Thursday, June 9, 2011

Bonus Blind! Hot Athlete Gets His Game on While Girlfriend is Away

This was from Monday, a few days late...

Bonus Blind!  Hot Athlete Gets His Game on While Girlfriend is Away

Despite a commitment in the offing, Greta Gatsby's fairytale happily-ever-after to Taller Baller isn't all that it appears to be. 
KRISTIN CAVALLARI 24X36 COLOUR POSTER PRINTWhile Greta frequently travels, her BF is left alone to his own devices and is apparently hitting on every gal that walks into his favorite bar, where he spends much of his free time.
And though the muscle man's flirtfests may be innocent enough for now (and not by his design), we doubt his main mama would think highly of his player past.
Taller Baller has quite the drive!
Turns out T.B. would get very angry if any girl he brought home refused to, well, give it up.
In one noteworthy incident, T.B. even kicked a gal out of his house after she refused to seal the deal after their second date.
And he never called her again!
If these gals only knew how lucky they really are not to have this already-taken schmuck off their hands.
‘Cause  it sounds like when Baller doesn't get what he wants when he wants it, he can turn into quite the pissy missy.
We hope Greta tightens up the leash on this spoiled puppy before it's too late!
But like so many women, we fear Greta just doesn't want to know. Get it?
AND IT AIN'T: Derek Jeter, Rick Fox, Kris Humphries

Top suspects: Kristin Cavallari & Jay Cutler

Update 6/20/11 - Ted has also eliminated Shakira & Gerard Pique


blurry vice said...

Sounds like Cameron Diaz and Alex Rodriguez. Although Cam has already been a BV. A-Rod has not.

blurry vice said...

Although all of AIAs are only men... so that means that the man in this BV is the main star and I assume that the female is the supporting role. Ted has violated his own rules many times by saying people have "supporting roles"... that his rules only apply to the main star of the BV. So, that means this could be about A-Rod (star) and he can claim its OK he violated his rule bc Cam is the supporting role.
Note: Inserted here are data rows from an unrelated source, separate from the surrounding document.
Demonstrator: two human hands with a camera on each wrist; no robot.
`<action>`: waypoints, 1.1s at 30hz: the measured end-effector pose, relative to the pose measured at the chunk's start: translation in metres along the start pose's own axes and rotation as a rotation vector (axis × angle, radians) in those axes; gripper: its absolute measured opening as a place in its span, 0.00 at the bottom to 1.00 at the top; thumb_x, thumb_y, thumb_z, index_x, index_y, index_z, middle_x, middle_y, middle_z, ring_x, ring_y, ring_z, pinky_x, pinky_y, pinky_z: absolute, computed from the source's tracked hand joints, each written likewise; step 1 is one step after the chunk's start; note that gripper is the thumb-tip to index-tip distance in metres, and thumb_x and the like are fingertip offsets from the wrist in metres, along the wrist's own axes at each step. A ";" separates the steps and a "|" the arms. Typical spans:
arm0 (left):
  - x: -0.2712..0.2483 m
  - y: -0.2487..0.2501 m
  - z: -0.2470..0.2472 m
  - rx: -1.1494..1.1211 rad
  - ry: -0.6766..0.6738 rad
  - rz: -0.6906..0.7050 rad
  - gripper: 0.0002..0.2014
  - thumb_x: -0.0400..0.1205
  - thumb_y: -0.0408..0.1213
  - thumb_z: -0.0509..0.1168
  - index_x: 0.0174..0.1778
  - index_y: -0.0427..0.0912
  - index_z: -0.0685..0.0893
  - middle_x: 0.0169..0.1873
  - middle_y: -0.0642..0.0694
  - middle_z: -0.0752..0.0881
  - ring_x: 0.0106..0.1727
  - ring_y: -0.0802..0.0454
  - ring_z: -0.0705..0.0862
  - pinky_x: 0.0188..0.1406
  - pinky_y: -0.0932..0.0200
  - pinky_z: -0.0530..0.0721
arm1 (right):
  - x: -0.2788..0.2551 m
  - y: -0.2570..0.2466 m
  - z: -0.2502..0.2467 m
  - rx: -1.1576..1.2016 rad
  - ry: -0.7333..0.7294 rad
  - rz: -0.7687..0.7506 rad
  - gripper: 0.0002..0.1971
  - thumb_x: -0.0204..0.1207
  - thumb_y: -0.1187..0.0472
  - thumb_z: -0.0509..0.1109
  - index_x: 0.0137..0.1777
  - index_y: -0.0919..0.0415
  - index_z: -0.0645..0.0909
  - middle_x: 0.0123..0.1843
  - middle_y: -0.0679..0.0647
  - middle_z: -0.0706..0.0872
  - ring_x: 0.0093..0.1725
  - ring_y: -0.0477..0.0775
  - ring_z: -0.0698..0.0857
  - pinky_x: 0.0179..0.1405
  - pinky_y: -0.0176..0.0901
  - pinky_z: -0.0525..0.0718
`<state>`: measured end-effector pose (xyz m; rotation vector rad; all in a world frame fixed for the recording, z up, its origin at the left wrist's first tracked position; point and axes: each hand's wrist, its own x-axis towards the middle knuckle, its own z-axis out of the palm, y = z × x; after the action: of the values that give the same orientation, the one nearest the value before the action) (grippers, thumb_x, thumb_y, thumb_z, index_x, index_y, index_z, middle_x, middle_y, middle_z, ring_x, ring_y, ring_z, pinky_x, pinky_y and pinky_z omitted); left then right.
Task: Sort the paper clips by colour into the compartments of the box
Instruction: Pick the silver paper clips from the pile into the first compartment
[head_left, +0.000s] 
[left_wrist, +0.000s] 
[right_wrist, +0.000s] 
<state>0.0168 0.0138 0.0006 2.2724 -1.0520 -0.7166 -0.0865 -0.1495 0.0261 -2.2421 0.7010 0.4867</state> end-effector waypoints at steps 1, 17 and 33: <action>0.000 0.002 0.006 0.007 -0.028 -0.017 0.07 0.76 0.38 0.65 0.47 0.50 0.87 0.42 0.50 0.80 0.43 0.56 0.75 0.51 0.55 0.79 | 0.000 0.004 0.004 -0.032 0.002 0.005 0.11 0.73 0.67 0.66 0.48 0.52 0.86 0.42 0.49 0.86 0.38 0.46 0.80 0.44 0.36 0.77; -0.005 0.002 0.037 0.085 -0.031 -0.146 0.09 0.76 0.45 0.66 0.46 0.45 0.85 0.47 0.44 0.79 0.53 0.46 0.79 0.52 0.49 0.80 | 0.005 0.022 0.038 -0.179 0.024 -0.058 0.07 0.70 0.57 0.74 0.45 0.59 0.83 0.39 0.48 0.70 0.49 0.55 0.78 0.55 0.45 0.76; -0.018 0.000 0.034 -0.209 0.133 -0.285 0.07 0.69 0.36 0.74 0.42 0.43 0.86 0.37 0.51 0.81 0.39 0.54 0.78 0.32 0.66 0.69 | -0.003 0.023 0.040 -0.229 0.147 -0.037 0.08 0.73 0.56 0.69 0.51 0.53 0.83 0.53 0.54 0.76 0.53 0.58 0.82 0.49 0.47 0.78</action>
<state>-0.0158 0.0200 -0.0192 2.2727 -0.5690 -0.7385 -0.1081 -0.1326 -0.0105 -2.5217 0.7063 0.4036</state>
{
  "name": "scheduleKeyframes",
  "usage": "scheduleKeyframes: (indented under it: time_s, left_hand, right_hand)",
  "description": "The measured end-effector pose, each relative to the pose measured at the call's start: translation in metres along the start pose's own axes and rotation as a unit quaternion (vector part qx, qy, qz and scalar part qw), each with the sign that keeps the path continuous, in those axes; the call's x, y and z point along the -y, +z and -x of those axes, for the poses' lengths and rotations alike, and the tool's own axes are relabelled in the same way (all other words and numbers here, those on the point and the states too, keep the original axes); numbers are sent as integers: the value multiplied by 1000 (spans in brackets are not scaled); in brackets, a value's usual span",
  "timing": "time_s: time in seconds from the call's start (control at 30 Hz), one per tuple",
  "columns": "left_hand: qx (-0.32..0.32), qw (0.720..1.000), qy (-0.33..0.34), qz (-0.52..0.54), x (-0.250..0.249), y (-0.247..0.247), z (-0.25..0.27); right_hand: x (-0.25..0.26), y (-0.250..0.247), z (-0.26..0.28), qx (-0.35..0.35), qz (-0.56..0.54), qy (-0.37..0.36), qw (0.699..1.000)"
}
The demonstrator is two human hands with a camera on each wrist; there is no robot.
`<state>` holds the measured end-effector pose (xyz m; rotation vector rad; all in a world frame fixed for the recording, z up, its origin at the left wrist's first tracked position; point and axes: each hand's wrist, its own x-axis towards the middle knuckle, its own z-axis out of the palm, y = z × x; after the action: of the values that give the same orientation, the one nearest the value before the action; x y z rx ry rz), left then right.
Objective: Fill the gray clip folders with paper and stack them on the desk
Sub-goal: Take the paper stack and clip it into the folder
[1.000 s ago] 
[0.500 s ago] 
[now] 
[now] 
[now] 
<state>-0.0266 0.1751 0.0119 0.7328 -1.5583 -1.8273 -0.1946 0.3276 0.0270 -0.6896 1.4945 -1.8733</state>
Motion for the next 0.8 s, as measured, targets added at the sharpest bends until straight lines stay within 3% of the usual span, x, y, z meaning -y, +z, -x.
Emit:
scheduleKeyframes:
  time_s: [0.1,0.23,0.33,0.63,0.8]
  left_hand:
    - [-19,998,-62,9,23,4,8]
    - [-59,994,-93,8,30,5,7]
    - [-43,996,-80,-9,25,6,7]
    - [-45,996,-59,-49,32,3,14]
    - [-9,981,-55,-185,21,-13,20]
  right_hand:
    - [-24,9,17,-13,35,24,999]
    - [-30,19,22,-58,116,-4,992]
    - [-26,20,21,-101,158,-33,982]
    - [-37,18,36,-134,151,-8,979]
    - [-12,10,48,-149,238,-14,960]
And here is the mention of them in the column, as all of his BVs have -

Anonymous said...

Jay Cutler and Kristen Cavallari. They are recently engaged, so that fits with the commitment in the offing comment. She is a frequent traveler back and forth to LA, leaving Jay in Chicago to hang out at his favorite bar and flirt with women. Supposedly he was a big womanizer before Kristen. Also, there may be a clue in the name Greta Gatsby.... the main character in the Great Gatsby is named "Jay" Gatsby (I can't take credit for that, someone on the E! boards pointed it out).

Fayetteville said...

I agree with the Cutler/Cavallari guess.

"Commitment in the offing" refers to their recent engagement, as well as the "fairytale happily-ever-after," since Kristin's gave that interview about how even though they've only been dating for like 8 months, they "just knew" it was right after 2 months and they were they only people the other one wanted. Riiiiiight.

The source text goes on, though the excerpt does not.